With advance tickets set to go on sale Wednesday for the movie, which opens nationwide Dec. 14, major theater chains have begun listing specific locations that will show the film at 48 frames per second, a first-ever upgrade from the conventional 24 frames.
Dan Fellman, president of domestic distribution for the film’s backer Warner Bros. said the 48 frames version of the movie will screen in only about 450 theaters in the U.S. and Canada (all of which are also 3-D). Event movies like “The Hobbit” typically open in around 4,000 cinemas.
Fellman added that high frame rate theaters will be located in or near most major and mid-sized cities. The distribution chief added that he does not expect theaters to charge moviegoers an additional ticket price premium for the high frame rate showings on top of 3-D surcharges.
The new cinematic technology -- the format preferred by “Hobbit” director Peter Jackson -- produces a hyper-realistic image that generated largely negative reactions when an early version of footage was shown at the CinemaCon theater convention in Las Vegas in April. Detractors said it looked more like high-definition television than a movie.
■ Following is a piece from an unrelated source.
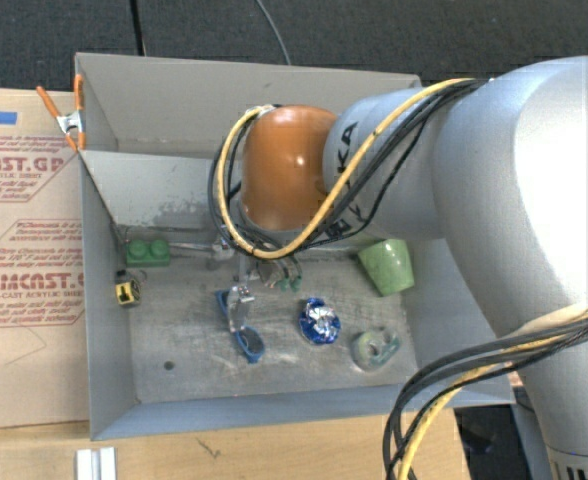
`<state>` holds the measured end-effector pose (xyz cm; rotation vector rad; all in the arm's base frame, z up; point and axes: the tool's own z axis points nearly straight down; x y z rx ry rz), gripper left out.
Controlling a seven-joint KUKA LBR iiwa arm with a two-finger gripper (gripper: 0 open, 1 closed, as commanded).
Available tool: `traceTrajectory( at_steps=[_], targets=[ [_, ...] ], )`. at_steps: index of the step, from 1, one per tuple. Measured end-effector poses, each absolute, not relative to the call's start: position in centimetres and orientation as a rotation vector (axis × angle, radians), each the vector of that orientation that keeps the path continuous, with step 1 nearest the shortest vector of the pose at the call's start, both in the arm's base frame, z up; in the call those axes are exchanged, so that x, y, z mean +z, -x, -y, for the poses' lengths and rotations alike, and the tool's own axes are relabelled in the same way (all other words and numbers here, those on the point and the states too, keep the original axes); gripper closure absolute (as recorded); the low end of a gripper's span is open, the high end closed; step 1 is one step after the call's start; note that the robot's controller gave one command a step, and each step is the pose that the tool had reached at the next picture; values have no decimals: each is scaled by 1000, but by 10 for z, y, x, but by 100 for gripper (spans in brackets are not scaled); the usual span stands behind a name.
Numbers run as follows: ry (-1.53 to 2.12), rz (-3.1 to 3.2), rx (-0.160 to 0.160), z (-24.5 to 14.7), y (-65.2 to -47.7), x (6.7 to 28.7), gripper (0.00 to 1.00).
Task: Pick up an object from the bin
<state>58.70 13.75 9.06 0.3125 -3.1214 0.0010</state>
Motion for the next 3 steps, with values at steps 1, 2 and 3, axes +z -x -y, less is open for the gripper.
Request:
traceTrajectory(
  at_steps=[1,2,3],
  targets=[
    [-315,3127,-3,-140,-588,95,100],
    [-680,3066,1,-97,-519,126,100],
    [-882,3028,1,-106,-523,289,100]
  ],
)
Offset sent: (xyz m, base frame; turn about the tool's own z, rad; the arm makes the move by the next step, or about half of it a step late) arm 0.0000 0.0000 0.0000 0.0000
Finding “The Hobbit” in the new frames format will be much easier for residents in the Los Angeles area than in other parts of the country. AMC and Regal, the nation’s top two movie theater chains together are showing the 48-frames movie at 19 L.A.-area locations, according to listings on their websites.
Moviegoers will also have the option of seeing “An Unexpected Journey” in 3-D or 2-D on regular and Imax screens.
“450 is a very manageable number [of theaters] for us to make sure the installations are proper and can be checked before the movie plays,” Fellman said. “If the success is what we think it will be, by the second ‘Hobbit’ we’ll be much wider.”
The second of three “Hobbit” movies is scheduled to open in December 2013.